Tre i fattori vincenti: velocità di risposta, capacità di mappare il contagio e distanziamento sociale, ma soprattuto un patto tra cittadini e governi, in cui ognuno fa la sua parte
L’oriente ha battuto l’occidente nella battaglia al coronavirus. È un dato di fatto confermato dai numeri, come riporta oggi Repubblica
Solo sei nuovi casi ieri in Cina, meno di 15 in Corea del Sud per il decimo giorno consecutivo.
Sempre dando per buone le cifre ufficiali, i loro governi sembrano anche essere riusciti a limitare meglio del resto del mondo i danni dell’emergenza sanitaria, nonostante siano stati i primi a doverla affrontare.
Tutto grazie a tre fattori: velocità di risposta, capacità di mappare il contagio e distanziamento sociale
Si parla adesso da più parti di “modello Asia” parlando di un modello vincente nella lotta al coronavirus, ma, scrive Repubblica, se un modello c’è, è sicuramente quello di aver fatto un patto di coscienza tra cittadini e governi
Se qualcosa come un “modello Asia” esiste, insomma, è un insieme di diversi fattori, dosati in maniera differente a seconda del contesto locale: preparazione, competenza, capacità di comunicare con i cittadini e attitudini individuali.
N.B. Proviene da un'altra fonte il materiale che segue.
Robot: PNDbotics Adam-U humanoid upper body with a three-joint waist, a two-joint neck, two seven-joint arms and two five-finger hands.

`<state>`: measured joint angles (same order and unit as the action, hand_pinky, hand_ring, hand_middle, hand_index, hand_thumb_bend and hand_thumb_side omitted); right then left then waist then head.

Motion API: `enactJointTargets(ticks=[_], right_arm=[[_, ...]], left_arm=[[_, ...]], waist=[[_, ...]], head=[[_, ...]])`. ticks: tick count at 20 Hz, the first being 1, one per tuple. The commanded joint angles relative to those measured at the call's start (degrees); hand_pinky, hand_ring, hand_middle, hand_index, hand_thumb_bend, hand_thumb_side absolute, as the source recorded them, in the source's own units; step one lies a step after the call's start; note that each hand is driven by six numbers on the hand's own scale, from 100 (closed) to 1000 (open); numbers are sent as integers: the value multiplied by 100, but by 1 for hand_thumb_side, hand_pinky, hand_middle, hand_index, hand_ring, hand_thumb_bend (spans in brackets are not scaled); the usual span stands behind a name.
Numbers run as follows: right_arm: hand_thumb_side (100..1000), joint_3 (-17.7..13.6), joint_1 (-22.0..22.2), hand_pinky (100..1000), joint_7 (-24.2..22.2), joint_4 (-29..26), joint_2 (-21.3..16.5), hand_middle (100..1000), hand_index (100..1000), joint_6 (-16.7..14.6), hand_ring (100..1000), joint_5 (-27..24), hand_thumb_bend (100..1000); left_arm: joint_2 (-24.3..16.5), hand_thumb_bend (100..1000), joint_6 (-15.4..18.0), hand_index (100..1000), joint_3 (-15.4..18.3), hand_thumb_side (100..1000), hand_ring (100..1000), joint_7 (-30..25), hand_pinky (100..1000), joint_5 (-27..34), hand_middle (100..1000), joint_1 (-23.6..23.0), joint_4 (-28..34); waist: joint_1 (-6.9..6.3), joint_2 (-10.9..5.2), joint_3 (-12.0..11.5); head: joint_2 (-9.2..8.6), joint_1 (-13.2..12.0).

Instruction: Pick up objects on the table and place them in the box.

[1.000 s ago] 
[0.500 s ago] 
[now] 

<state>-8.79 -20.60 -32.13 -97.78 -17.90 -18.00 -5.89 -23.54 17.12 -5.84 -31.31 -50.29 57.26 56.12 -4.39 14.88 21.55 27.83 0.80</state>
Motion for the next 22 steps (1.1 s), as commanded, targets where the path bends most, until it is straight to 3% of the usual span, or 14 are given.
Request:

Ed è lo stesso modello con cui Corea del Sud o Taiwan, Paesi che non hanno neppure mai chiuso negozi e fabbriche, sono entrati nella fase due, spiegando chiaramente che bisogna prepararsi a un lungo periodo di convivenza con il virus, durante il quale la possibilità di restare aperti dipenderà dall’adozione di una serie di comportamenti di prevenzione e dalla capacità delle autorità di mappare il contagio. Un patto tra cittadini e governi, in cui ognuno fa la sua parte. Conviene osservarli con attenzione.